Our findings clearly showed similarities and differences in memory for auditory stimuli in the form of environmental sounds and speech in immediate and delayed recognition, emphasizing the role of meaning. Interestingly, we demonstrated more similarities between the processing of words and nonwords words than between MFUL and MLESS sounds. (Chomsky, 2006). Future studies may consider these findings from Chomosky's perspective (2006), as his approach has been recently revived and discussed (Ding et al., 2016).

Limitations

A limitation of this study refers to the sound database. To our knowledge, there is no existing database that contains acoustically similar sounds in the way that each sound within a particular category would be similar enough to another sound, making them all belong to the same category. Although each sound within the same category is similarly perceived, the differences between sounds (the amount each sound differed from one another within each category) should be more precisely defined toward being equivalent. It would be extremely beneficial for future studies to further test memory for increased understanding of the characteristics, sources, and encoding processes of sounds that occur in the everyday world.

References

1We define environmental sounds as sounds that occur in the environment and are either easily identifiable (i.e., cat meow and doorbell) or difficult (there is no obvious meaning that comes to mind immediately).

2As we expected an interaction for response bias, where studied sounds were compared to lures, a post hoc statistical power analysis (G*Power 3) revealed that, for η2 = .58 and f = 1.1 with α = .05, the power equaled 0.99, which is highly above the accepted level of 0.8 (Cohen, 1992).

3In this study, critical lures were sounds acoustically related, but not identical, to sounds in studied lists. For example, if a studied list contained four different cats' meows, a critical lure was a fifth sound of a cat meow (acoustically similar to four sounds in the presented list).

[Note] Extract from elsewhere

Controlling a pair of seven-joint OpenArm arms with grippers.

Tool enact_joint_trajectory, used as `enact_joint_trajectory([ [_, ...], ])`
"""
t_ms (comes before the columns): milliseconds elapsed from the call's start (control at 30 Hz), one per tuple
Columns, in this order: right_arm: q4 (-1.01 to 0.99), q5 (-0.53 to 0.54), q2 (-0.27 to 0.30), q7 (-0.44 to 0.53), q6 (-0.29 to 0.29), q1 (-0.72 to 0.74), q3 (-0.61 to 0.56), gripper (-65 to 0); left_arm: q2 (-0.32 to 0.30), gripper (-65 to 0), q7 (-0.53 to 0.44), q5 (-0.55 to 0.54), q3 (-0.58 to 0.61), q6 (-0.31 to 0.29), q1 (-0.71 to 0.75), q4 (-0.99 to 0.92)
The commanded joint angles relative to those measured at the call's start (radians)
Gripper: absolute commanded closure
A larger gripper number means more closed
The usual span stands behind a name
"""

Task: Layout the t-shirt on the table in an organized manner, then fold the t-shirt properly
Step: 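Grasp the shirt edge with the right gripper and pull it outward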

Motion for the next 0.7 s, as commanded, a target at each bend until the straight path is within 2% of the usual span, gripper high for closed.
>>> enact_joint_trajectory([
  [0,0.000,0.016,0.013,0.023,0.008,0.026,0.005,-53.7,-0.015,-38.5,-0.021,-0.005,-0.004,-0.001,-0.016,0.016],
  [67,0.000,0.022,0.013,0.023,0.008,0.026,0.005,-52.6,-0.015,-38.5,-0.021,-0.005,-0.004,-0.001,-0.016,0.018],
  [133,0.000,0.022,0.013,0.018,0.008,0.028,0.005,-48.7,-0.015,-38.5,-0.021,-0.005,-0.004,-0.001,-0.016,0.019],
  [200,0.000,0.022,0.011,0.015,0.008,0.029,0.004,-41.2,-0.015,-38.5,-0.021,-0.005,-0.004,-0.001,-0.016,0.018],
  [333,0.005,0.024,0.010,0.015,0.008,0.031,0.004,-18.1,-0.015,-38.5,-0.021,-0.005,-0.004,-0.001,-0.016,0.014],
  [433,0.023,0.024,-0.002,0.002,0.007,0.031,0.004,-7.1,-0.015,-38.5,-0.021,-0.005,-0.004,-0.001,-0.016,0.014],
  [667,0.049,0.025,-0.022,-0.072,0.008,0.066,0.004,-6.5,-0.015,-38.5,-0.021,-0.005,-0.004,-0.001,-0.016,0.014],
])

4For the predicted interaction for response bias where studied words were compared to lures the power analysis revealed that, for η2 = .16 and f = 0.44 with α = .05, the power equaled 0.99.

5Although Bonferroni post hoc tests revealed no differences between conditions, means suggest a more conservative style of responding for words than nonwords in LTM. A lack of significant differences may stem from a conservative test used by participants.